I've seen that there are different ways to define $\bigwedge^k V$, the exterior $k$-power of $V$, but the most operative one (for my interests) is:

$$\bigwedge ^k V=\text{Span}\{e_{i_1}\wedge \dots \wedge e_{i_{k}}|i_1<\dots<i_k,\, 1\leq k\leq N \},$$ where we can think to $\wedge$ as a anticommutative symbol of multiplication.

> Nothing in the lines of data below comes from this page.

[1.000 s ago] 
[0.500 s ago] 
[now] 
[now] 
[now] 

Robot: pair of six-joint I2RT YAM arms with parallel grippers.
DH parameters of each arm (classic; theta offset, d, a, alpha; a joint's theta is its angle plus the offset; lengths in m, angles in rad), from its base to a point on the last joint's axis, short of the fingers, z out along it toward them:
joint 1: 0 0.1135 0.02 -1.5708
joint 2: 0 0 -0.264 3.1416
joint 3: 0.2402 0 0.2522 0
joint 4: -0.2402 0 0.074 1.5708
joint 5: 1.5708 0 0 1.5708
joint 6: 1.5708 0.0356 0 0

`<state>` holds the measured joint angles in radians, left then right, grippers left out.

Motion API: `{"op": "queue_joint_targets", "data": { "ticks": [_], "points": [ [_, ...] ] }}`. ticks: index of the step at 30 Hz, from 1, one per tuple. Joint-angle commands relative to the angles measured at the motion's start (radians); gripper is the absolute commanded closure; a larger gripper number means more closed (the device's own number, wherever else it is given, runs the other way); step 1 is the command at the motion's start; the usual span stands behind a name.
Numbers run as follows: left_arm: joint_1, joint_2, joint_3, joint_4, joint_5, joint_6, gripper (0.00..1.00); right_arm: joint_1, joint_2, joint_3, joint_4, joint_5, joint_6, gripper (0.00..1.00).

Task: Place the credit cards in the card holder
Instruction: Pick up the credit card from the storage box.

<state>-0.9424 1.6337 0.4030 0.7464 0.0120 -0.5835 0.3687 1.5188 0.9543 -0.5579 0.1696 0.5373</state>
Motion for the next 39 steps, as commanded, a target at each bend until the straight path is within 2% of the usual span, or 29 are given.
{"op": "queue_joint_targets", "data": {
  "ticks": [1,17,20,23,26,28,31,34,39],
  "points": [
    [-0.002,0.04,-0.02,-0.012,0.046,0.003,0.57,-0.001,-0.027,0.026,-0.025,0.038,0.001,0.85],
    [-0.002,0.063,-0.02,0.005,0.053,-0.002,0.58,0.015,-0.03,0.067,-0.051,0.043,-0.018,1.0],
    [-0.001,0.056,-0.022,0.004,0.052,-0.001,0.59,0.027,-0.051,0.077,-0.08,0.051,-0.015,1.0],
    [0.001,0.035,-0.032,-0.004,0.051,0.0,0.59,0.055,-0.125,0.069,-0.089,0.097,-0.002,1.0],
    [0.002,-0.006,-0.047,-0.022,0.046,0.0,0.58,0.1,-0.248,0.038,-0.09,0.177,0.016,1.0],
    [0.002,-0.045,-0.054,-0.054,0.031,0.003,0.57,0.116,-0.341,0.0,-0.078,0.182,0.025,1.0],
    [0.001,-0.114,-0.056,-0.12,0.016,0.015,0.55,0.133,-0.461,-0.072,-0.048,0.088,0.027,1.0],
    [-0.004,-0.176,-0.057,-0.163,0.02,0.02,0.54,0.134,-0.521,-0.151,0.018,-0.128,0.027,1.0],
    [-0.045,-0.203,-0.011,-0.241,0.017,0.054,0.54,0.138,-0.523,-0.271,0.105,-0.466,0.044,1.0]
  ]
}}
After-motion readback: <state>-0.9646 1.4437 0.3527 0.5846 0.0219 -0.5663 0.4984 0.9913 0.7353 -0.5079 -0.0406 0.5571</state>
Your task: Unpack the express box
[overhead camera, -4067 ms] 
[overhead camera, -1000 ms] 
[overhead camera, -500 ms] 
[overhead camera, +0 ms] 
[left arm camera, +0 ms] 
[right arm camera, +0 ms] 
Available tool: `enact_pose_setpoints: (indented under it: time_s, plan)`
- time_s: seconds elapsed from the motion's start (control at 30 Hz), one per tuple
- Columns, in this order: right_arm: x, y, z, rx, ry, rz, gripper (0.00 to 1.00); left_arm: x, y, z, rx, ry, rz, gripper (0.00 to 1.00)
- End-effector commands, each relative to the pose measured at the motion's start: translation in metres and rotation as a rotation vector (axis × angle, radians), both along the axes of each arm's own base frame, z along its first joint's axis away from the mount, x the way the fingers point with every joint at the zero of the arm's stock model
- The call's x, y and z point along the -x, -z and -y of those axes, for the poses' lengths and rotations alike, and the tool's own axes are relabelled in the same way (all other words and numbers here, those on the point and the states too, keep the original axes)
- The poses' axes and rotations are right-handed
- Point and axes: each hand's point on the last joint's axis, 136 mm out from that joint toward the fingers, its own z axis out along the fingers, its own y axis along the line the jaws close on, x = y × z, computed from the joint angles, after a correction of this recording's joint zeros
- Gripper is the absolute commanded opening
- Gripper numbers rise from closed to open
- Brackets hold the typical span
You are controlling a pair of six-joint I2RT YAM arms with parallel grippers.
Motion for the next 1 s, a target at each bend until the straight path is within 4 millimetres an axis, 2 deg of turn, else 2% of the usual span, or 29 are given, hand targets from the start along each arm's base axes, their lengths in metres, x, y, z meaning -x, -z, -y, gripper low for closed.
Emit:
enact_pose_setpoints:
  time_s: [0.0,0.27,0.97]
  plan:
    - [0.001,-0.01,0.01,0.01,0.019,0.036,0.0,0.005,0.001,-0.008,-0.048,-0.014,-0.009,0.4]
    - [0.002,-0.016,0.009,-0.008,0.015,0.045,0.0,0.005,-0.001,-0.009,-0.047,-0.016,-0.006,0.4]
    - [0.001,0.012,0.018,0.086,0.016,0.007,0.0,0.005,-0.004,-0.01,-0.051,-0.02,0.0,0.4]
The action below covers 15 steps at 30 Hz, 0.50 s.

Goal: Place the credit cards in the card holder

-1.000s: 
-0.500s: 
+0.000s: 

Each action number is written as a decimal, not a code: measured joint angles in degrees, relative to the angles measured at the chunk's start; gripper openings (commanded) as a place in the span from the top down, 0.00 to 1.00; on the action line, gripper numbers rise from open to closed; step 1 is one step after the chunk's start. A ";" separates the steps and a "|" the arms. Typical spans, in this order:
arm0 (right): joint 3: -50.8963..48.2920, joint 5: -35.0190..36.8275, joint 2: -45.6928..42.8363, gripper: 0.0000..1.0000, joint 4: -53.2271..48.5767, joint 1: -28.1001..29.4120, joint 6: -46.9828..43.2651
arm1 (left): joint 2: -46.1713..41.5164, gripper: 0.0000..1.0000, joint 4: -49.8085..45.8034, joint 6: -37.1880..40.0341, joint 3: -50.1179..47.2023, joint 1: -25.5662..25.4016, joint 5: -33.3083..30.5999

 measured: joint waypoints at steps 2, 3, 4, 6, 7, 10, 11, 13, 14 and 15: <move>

We can define a scalar product on each $\bigwedge^k V$, requiring that

$$\langle { e_{i_1}\wedge \dots \wedge e_{i_{k}}, } e_{i_1}\wedge \dots \wedge e_{i_{k}} \rangle=1, \\ \langle { e_{i_1}\wedge \dots \wedge e_{i_{k}}, } e_{j_1}\wedge \dots \wedge e_{j_{k}} \rangle=0 \text { if } e_{i_1}\wedge \dots \wedge e_{i_{k}}\neq \pm e_{j_1}\wedge \dots \wedge e_{j_{k}}. $$

Now, $\bigwedge^{N-1}V$ has the same dimension as $V$, its basis is given by $$\{e_1\wedge\dots \wedge \hat{e}_i\wedge \dots \wedge e_N |1\leq i \leq N \}.$$ To each vector $e_1\wedge\dots \wedge \hat{e}_i\wedge \dots \wedge e_N$ it is associated the vector $e_i\in V.$ My professor has said that this kind of correspondence is "equivalent" to say that $e_i$ is orthogonal to $e_1\wedge\dots \wedge \hat{e}_i\wedge \dots \wedge e_N$, but I don't understand in which sense they are orthogonal. Can we identify ${e_1\wedge\dots \wedge \hat{e}_i\wedge \dots \wedge e_N}^\perp$ with $e_i$? If so, how?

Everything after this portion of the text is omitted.